But the adaptations date back much further than Lupin III: In 1930, there was an operetta performed in Paris centered on the gentleman thief. There have been many movies, from all around the world, from Jack Conway’s 1932 film Arsène Lupin starring John and Lionel Barrymore to a more recent adaptation, the 2004 French film Arsène Lupin with Romain Duris as the eponymous man of mischief. These films are more direct adaptations of Leblanc’s work, whereas the Netflix series is guided by plot points from the books (Assane is notably not a copycat of Lupin, but is greatly influenced by him).

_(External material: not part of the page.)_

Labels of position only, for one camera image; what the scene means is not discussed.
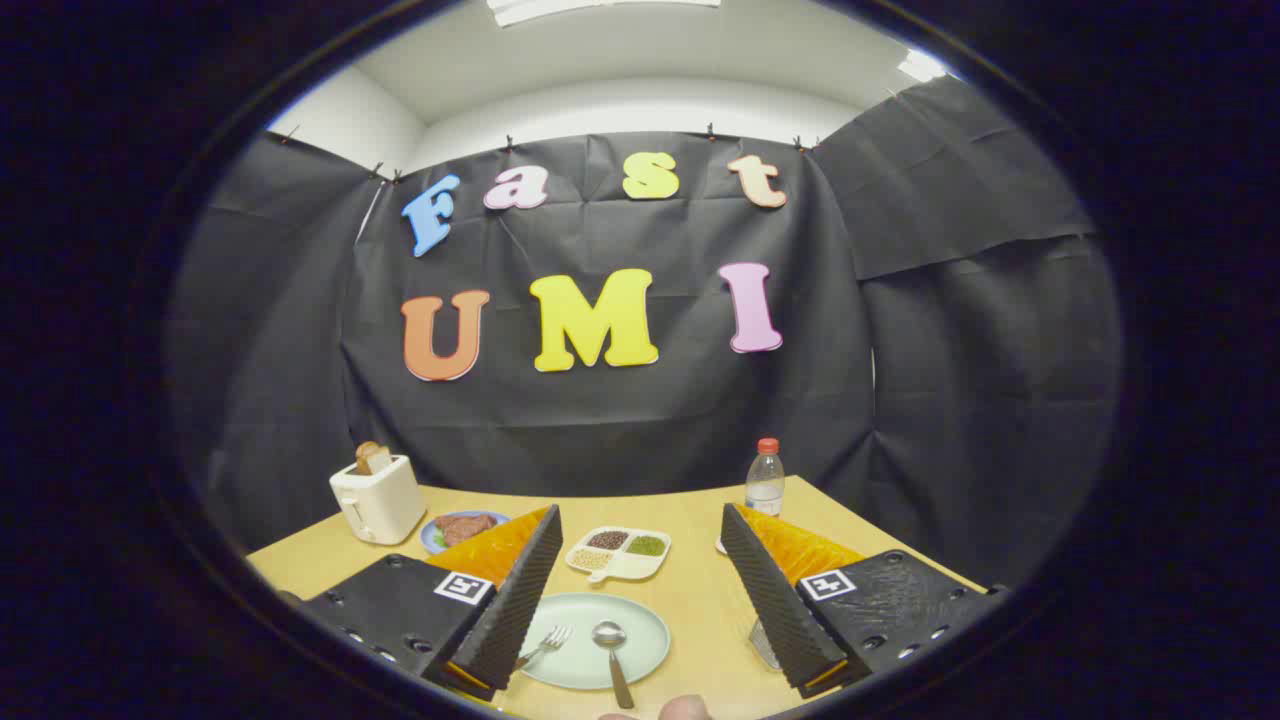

What to expect from Netflix’s Lupin in the future

Part one of Lupin ended with a cliffhanger, and part two begins in the immediate aftermath. The five new episodes of the series were filmed alongside the previous five, and offer more insight into the character of Assane and his motives. While part two digs deeper into Assane’s background, creator George Kay told Vanity Fair shortly after part one’s premiere in January that he was thinking about future episodes. “There’s a lot that’s worked out in [season two], but not all the details,” Kay said.

And Sy seemed to confirm that another installment of the series was on its way after a journalist tweeted out a website featuring Assane’s name that announced: “Assane Is Always One Step Ahead.”

With dozens of Leblanc’s stories at their disposal, Netflix’s Lupin has plenty of source material to work with for episodes—or seasons—to come.